### [ASSIGNMENT]
The requested output is every line from the one with "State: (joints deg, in" through the last line below, printed exactly.

### [DATASET EXTRACT]
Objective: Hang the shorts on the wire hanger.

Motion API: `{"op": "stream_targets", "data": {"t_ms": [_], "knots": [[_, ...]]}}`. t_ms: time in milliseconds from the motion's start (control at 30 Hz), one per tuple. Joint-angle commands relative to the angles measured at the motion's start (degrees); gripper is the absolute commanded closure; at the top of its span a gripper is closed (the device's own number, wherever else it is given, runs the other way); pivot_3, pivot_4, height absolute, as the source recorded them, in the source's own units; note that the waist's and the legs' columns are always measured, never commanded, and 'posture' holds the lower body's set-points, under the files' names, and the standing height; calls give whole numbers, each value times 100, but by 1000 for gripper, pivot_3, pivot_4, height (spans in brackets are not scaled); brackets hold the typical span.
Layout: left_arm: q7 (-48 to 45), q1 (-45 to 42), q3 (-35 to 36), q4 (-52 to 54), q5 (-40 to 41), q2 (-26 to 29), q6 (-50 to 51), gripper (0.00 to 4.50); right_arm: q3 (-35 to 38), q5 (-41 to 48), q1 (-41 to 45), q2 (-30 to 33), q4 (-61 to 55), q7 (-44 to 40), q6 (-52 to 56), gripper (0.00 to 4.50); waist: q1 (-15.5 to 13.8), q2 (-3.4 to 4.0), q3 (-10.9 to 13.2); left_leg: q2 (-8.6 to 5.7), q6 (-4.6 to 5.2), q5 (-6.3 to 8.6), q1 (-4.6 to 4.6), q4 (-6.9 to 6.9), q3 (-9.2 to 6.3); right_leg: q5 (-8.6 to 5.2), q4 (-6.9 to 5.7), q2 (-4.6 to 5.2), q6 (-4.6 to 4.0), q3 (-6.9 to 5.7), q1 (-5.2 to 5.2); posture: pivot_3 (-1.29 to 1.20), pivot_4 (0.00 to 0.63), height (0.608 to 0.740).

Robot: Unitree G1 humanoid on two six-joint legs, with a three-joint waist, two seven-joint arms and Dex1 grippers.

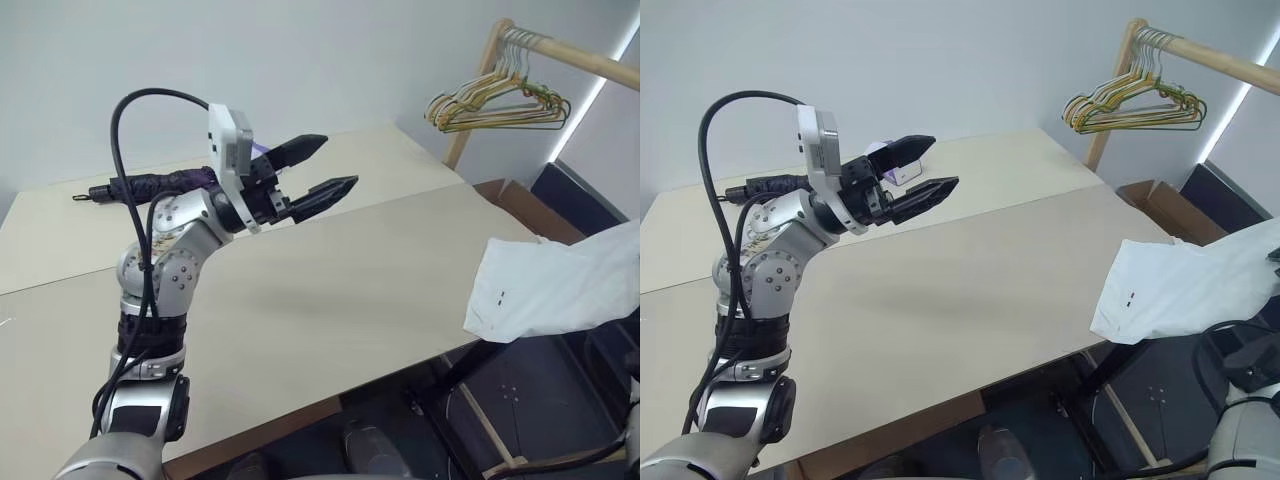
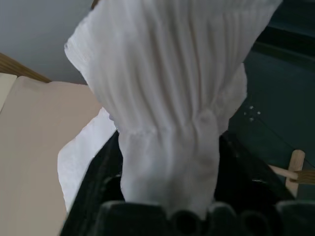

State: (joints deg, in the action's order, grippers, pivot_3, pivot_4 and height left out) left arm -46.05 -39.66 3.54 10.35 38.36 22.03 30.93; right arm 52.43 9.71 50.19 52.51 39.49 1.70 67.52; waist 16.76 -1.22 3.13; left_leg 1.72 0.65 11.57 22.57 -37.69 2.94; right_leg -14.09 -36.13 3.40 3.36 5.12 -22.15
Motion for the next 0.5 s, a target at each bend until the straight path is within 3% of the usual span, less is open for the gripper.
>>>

### [COMPLETED EXERCISE]
State: (joints deg, in the action's order, grippers, pivot_3, pivot_4 and height left out) left arm -46.05 -39.66 3.54 10.35 38.36 22.03 30.93; right arm 52.43 9.71 50.19 52.51 39.49 1.70 67.52; waist 16.76 -1.22 3.13; left_leg 1.72 0.65 11.57 22.57 -37.69 2.94; right_leg -14.09 -36.13 3.40 3.36 5.12 -22.15
Motion for the next 0.5 s, a target at each bend until the straight path is within 3% of the usual span, less is open for the gripper.
>>>

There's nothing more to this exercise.